Enthalpy and electrostriction in the electron-transfer reaction between triplet zinc uroporphyrin and ferricyanide

The electron-transfer reaction of triplet-state zinc uroporphyrin (ZnU) with ferricyanide ion, using pulsed, time-resolved photoacoustics, has a very large volume contraction of -35 +/- 2 Angstrom(3)/molecule and an enthalpy change of -1.5 +/- 0.15 eV/molecule. Via the known free energy of this reaction, -1.31 eV/molecule, the TDeltaS is -0.2 +/- 0.2 eV/molecule (T = 25 degreesC). The volume change is somewhat larger than that observed in bacterial reaction centers: the high charge of the ferri/ferrocyanides compensates for the much larger dielectric coefficient of water causing the electrostriction to be about the same. The classical Drude-Nernst equation predicts a volume change of about half the observed value. This failure for small or highly charged ions has been often noted in the literature. We partially account for this failure with a simple saturation function for the orientation polarization of the water dipoles in the electric field of the ions using the integral form of the Drude-Nernst equation. X-ray structural data show that the ions themselves do not change volume with change of charge. Electrochemical measurements show that the ferri- (+electron) to ferrocyanide reaction has a molar enthalpy of -1.15 +/- 0.1 eV and entropy (TDeltaS, T = 25 degreesC) of -0.65 +/- 0.15 eV at standard conditions versus the normal hydrogen electrode.
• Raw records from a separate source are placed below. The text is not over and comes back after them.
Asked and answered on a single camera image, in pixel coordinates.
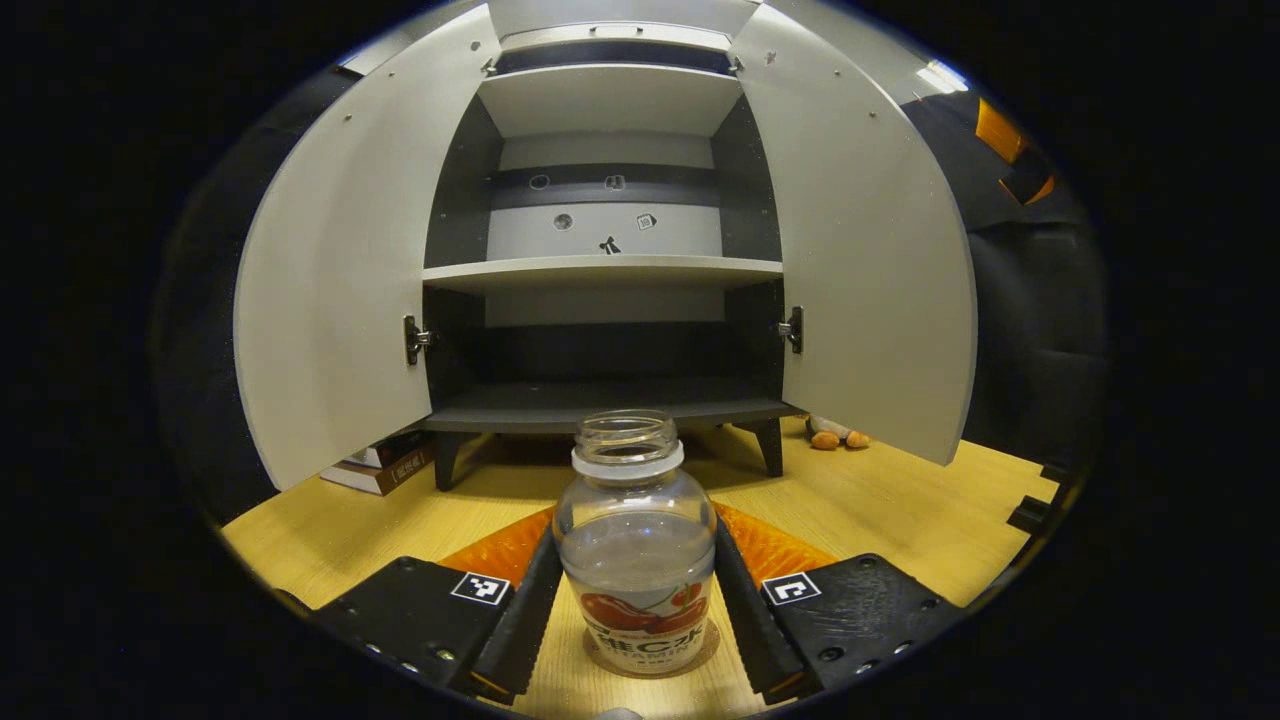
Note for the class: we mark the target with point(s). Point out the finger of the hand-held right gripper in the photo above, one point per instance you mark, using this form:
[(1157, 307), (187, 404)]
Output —
[(1028, 180), (1000, 130)]

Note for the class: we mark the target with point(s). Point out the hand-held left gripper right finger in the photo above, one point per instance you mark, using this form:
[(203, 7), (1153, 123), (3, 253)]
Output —
[(745, 620)]

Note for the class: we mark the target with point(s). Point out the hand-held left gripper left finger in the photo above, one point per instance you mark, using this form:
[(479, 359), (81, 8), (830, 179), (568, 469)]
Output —
[(530, 620)]

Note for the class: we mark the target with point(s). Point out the clear plastic bottle red label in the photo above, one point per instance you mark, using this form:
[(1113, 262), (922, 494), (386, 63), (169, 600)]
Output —
[(635, 540)]

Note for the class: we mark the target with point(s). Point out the grey cabinet door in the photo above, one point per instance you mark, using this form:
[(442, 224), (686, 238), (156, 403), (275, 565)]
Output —
[(340, 280), (860, 250)]

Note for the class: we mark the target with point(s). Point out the narrow ceiling light panel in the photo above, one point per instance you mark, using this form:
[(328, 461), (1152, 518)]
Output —
[(940, 77)]

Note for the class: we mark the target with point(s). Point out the dark brown book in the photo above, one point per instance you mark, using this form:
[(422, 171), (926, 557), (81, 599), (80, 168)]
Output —
[(385, 480)]

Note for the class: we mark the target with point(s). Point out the small plush toy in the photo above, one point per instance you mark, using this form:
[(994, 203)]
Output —
[(835, 435)]

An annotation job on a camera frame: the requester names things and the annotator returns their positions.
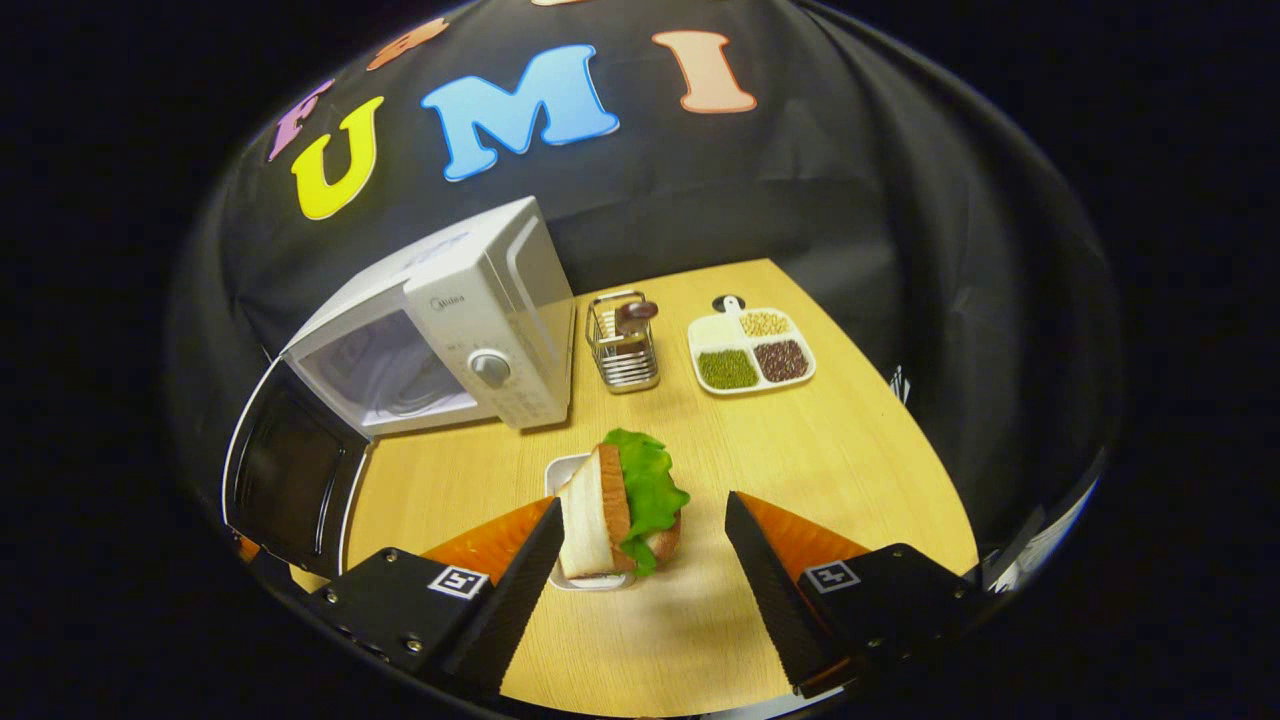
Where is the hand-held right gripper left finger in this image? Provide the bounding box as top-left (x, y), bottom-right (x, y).
top-left (305, 497), bottom-right (566, 696)

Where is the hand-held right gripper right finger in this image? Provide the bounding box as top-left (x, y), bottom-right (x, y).
top-left (725, 490), bottom-right (976, 699)

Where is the lettuce sandwich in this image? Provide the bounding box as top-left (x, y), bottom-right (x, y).
top-left (557, 429), bottom-right (691, 579)

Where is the white microwave oven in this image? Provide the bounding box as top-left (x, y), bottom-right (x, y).
top-left (222, 196), bottom-right (578, 579)

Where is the white rectangular dish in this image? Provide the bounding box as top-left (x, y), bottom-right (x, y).
top-left (545, 453), bottom-right (641, 591)

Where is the white divided plate with beans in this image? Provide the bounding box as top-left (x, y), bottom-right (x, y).
top-left (687, 295), bottom-right (817, 396)

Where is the metal wire basket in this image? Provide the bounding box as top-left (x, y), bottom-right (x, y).
top-left (585, 290), bottom-right (661, 394)

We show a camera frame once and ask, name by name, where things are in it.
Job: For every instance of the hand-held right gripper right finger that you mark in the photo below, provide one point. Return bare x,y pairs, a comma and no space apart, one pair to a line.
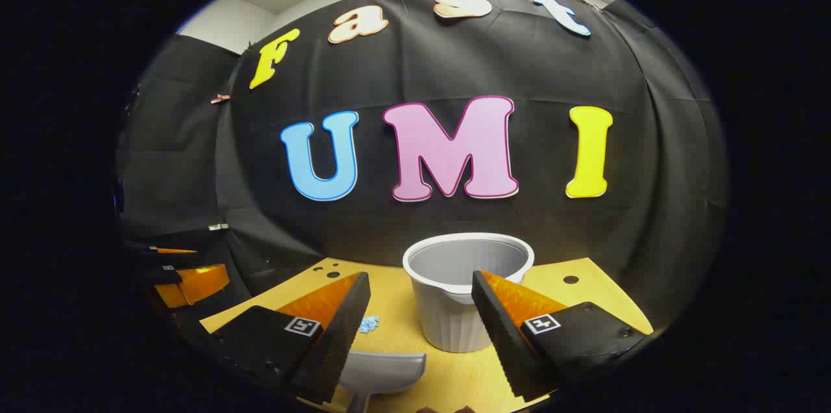
500,328

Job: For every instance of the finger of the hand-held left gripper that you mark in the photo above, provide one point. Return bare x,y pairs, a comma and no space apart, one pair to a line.
195,284
165,253

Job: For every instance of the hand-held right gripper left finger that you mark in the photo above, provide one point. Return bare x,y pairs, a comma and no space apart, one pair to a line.
337,335

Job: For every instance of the light blue paper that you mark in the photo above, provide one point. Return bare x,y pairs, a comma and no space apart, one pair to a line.
369,325

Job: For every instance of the white ribbed garbage bin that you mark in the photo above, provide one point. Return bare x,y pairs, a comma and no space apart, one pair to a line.
454,322

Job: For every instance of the grey plastic dustpan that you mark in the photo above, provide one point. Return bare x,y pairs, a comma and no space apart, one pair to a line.
383,371

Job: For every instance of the wooden desktop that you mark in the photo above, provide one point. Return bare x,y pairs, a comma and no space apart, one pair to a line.
402,302

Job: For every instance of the red cloth clip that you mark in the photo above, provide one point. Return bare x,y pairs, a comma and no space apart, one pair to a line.
221,99

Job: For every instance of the black backdrop cloth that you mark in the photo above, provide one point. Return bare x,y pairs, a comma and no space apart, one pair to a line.
487,62

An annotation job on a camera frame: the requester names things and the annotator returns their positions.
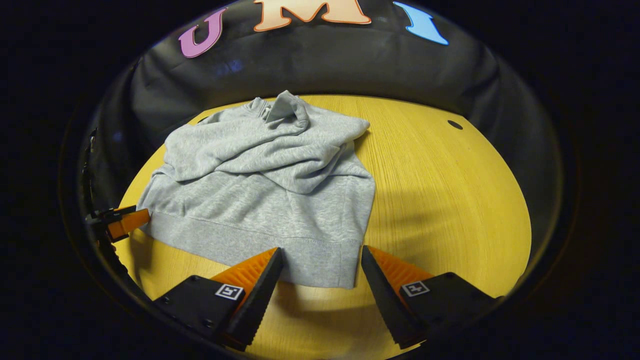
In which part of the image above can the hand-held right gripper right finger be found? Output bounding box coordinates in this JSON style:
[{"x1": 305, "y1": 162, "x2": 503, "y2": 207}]
[{"x1": 361, "y1": 245, "x2": 505, "y2": 350}]

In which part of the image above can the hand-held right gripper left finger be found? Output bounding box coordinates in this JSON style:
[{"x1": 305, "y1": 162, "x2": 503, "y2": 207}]
[{"x1": 152, "y1": 246, "x2": 286, "y2": 352}]

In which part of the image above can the black backdrop cloth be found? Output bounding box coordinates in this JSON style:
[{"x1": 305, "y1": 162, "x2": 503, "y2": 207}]
[{"x1": 75, "y1": 0, "x2": 566, "y2": 241}]

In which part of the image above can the grey zip-neck sweatshirt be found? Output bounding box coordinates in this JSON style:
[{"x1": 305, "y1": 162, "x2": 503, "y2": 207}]
[{"x1": 136, "y1": 90, "x2": 377, "y2": 290}]

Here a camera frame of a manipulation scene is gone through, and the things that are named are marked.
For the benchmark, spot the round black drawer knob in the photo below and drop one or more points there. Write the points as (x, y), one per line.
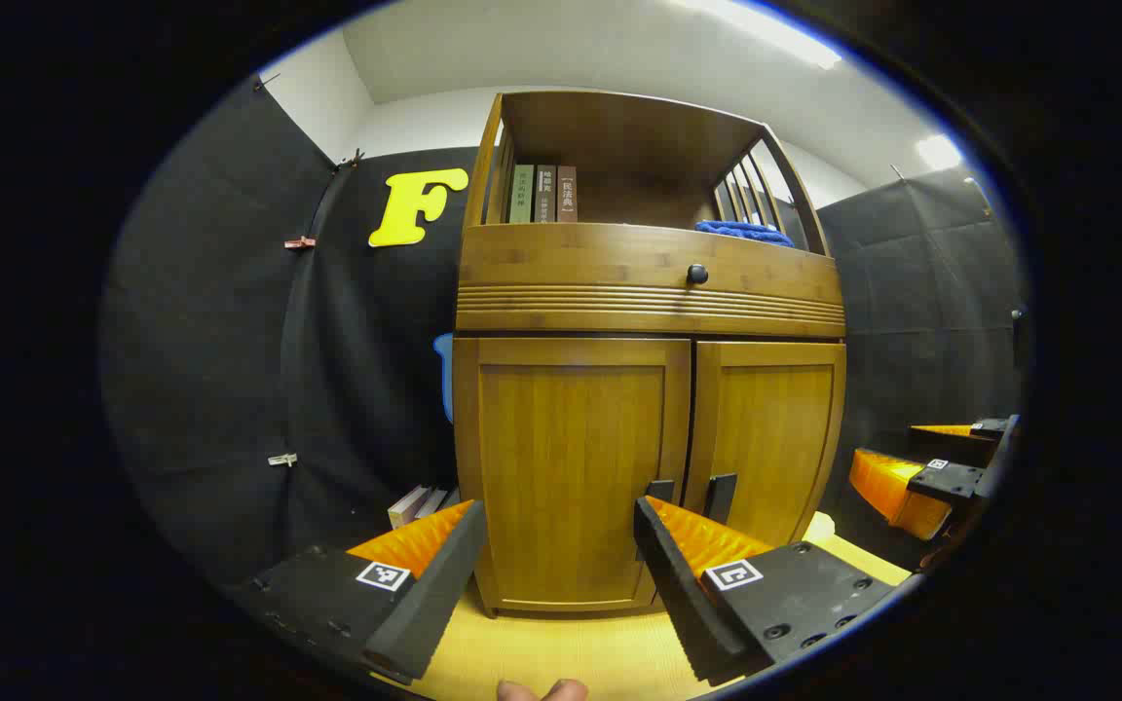
(697, 275)

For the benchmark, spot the black backdrop cloth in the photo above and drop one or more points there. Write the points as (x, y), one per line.
(210, 341)

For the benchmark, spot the blue cloth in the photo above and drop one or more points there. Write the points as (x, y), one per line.
(741, 232)

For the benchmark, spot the white clip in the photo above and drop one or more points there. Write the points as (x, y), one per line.
(281, 460)

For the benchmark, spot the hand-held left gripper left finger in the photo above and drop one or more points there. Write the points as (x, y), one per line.
(434, 604)

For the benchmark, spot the wooden cabinet door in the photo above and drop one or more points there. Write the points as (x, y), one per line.
(775, 438)
(566, 467)

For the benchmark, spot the wooden double-door shoe cabinet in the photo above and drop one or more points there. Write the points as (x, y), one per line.
(649, 302)

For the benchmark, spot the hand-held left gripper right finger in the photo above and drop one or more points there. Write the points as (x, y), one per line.
(683, 604)

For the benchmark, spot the red clip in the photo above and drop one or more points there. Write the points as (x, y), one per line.
(299, 242)

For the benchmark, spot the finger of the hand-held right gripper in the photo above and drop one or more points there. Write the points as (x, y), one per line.
(988, 428)
(887, 487)

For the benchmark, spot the green book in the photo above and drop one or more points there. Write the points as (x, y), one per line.
(521, 193)

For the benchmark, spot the dark clip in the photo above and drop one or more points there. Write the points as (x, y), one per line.
(352, 158)

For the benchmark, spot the dark brown book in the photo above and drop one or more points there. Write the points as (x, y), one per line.
(545, 193)

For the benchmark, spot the grey book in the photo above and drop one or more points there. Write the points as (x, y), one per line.
(442, 499)

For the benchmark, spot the small ceiling light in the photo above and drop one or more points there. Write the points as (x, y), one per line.
(938, 152)

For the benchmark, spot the reddish brown book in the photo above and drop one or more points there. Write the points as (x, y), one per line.
(567, 193)

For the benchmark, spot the wooden cabinet drawer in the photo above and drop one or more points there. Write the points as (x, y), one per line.
(619, 273)
Allowing for errors, we may assign the differences between the photoacoustic and electrochemical data to the ZnU --> ZnU+ (+electron) partial reaction. Its enthalpy is -0.35 +/- 0.2 eV and TDeltaS is +0.45 +/- 0.35 eV under the same condtions. Continuing in this manner, we can use the previously measured thermodynamic values for the triplet ZnU+ naphthoquinone-2-sulfonate (NQS) to obtain those for the partial reaction NQS (+electron) --> NQS(-). Its molar enthalpy is -0.75 +/- 0.3 eV and the TDeltaS is -0.7 +/- 0.4 eV. The entropy changes are clearly important contributions to the free energy. It is the unique ability of pulsed, time-resolved photoacoustics to easily obtain such thermodynamic data that renders it a most useful tool.